Now to my funny statement: can you please give me one piece of single evidence that is reliable (fossil record, or whatever) enough to allow a decent statement about the evolution of orchids. Maybe I missed something somewhere. And if so, I would be glad to be shown that I did miss something
VAAlbert said:Ah, I think we may have been 'talking past each other'! Do you mean the evolution of orchids in the sense of their origins from monocotyledonous ancestors? The actual evolutionary steps that took place millions of years ago? The actual morphological changes, i.e., that occurred? I have mainly been speaking about evolution in terms of reconstructing the history of orchid lineages, i.e., phylogenetics. We do indeed have tools from (probably especially molecular) developmental biology that can HELP us to try to reconstruct how morphologies may have evolved in the past, but these will only generate hypotheses, maybe strong and very interesting ones, but only hypotheses. There is, as you say, nothing in the fossil record that can give us any direct evidence. So, e.g., the hypotheses about inflated pouches = primitive in slippers from my earlier posts i a hypothesis that matches both the phylogeny and a look at how flower buds develop.
Hope this helps.
Best regards,
Vic
Braem said:Victor,
yes. It seems to be the case. The problems I have are (for example): what is the proof that low chromosome counts are the primitive form? or where is the proof that inflated pouches are primitive? or that the single-flowered species are promitive etc. or vice-versa
The phylogenetics are indeed the interesting part. I remember a paper from the late Jack Fowlie on the evolution of the slippers and Wallace's line in the Orchid Digest, for example. Jack was a great guy, but ...

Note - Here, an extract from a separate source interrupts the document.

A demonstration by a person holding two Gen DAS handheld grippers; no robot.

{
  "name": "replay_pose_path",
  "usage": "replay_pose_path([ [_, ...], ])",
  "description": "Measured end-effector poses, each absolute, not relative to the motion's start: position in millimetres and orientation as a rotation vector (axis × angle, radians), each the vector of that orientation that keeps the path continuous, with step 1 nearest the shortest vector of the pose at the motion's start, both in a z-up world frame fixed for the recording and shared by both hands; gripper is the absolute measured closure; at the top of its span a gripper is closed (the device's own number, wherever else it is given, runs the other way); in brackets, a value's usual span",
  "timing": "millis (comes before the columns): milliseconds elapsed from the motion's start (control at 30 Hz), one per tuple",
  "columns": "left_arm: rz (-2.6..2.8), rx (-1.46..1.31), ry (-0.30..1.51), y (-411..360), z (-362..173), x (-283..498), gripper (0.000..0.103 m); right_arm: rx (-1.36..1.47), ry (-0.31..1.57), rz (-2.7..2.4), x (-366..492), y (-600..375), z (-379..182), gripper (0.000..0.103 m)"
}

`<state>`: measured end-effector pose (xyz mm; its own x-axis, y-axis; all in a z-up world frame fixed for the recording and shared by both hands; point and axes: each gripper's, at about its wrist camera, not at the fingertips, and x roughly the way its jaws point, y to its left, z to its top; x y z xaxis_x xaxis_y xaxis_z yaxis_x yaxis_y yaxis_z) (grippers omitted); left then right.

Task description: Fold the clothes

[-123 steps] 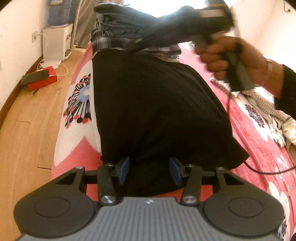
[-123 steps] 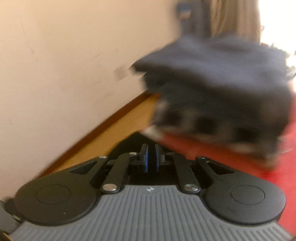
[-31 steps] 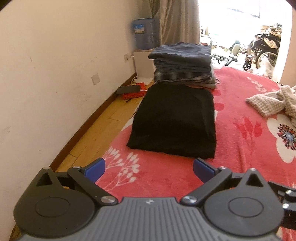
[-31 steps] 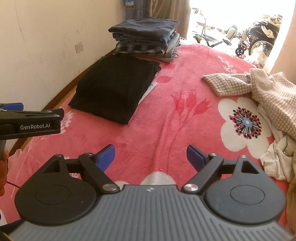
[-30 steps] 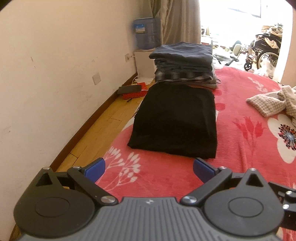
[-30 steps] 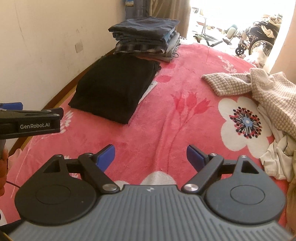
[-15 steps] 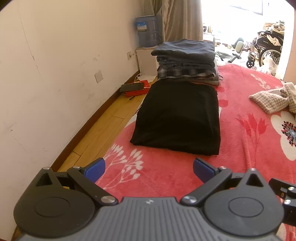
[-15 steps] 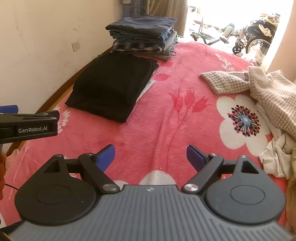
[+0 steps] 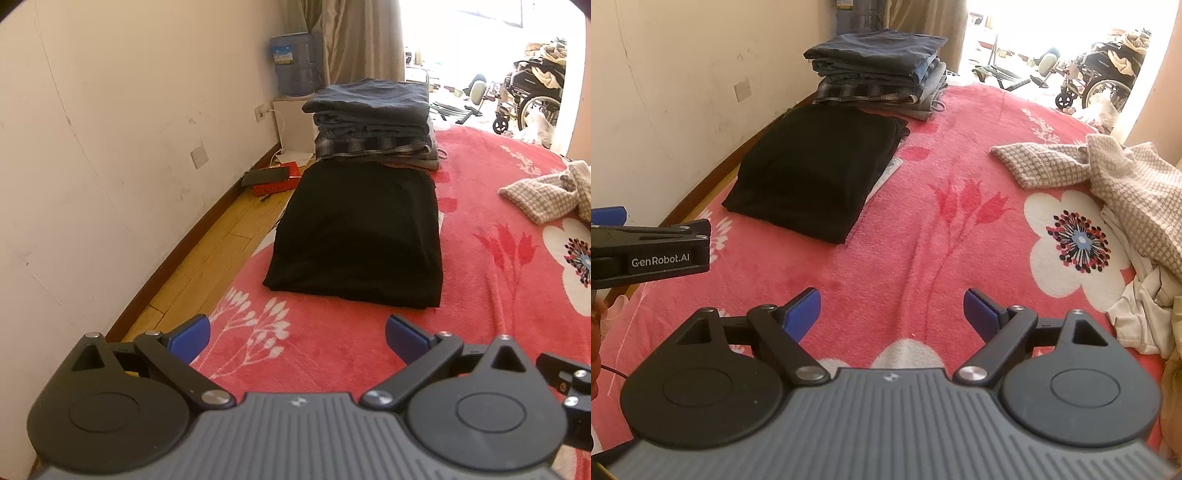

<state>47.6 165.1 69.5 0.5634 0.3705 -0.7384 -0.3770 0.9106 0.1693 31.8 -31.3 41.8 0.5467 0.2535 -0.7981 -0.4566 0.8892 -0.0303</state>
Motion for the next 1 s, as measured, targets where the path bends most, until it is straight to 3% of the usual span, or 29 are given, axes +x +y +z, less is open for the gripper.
replay_pose_path([
  [1000, 0.431, -0.010, 0.860, 164.3, 72.3, 46.0, 0.001, -0.275, 0.911, 0.434, 27.6, -23.7, 35.4, 0.018],
])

So what I mean is: where is the proof that cyps or more primitive than paphs or phrags or vice versa.
Etc. etc.
regards
Guido
VAAlbert said:Hi Guido,
... In the case of evolutionary biology, we cannot seek proof ....
Vic
gore42 said:Dr Braem,
I think that this statement is in accord with most post-positivist science methodology. The general idea is that scientists can provide support for certain theories, and dis-prove alternative theories, but not prove theories to be true. This is a well accepted position within science and the philosophy of science.
- Matthew Gore
Hi Guido,
... In the case of evolutionary biology, we cannot seek proof ....
Vic
gore42 said:Dr Braem,
I agree that sceintists are responsible for explaining and supporting their conclusions, and I am making no claim at all regarding the validity of Victor Albert's work.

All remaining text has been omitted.